◆ ABOUT THIS TASK ◆
Search the material below for the word "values". Copy every line that has it.

◆ INFORMATION PROVIDED ◆
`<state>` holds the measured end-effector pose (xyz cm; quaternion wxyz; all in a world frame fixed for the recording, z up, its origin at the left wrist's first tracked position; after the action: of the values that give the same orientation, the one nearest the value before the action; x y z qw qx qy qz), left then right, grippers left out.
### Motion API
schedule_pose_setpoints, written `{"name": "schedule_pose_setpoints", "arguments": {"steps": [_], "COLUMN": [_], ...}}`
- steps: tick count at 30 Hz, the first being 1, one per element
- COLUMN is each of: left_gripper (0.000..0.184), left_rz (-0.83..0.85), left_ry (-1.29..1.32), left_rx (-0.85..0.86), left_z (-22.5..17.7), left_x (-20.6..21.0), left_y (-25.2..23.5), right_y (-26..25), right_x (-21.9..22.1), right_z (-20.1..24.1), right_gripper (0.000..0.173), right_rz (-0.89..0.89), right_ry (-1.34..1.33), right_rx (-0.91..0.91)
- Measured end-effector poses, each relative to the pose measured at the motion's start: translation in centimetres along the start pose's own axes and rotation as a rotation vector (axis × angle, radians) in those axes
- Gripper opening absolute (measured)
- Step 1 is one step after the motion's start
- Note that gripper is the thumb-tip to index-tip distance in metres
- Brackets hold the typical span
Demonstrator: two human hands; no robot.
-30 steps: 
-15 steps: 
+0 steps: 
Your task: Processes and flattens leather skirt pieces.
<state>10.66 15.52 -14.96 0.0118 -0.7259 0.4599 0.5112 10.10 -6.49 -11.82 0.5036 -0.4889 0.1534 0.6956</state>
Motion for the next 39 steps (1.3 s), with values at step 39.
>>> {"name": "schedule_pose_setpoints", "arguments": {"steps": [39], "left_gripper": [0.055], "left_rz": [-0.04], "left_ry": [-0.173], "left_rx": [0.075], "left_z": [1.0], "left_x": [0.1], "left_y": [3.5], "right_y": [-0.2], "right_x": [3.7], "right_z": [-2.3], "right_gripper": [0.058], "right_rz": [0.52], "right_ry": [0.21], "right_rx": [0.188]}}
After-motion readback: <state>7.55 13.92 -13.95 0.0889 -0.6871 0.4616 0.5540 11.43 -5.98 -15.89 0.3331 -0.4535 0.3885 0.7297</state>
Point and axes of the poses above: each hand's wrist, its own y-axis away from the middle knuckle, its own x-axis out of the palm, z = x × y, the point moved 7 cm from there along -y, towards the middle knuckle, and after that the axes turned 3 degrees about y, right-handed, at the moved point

◆ PROBLEM SOLUTION ◆
`<state>` holds the measured end-effector pose (xyz cm; quaternion wxyz; all in a world frame fixed for the recording, z up, its origin at the left wrist's first tracked position; after the action: of the values that give the same orientation, the one nearest the value before the action; x y z qw qx qy qz), left then right, grippers left out.
Motion for the next 39 steps (1.3 s), with values at step 39.

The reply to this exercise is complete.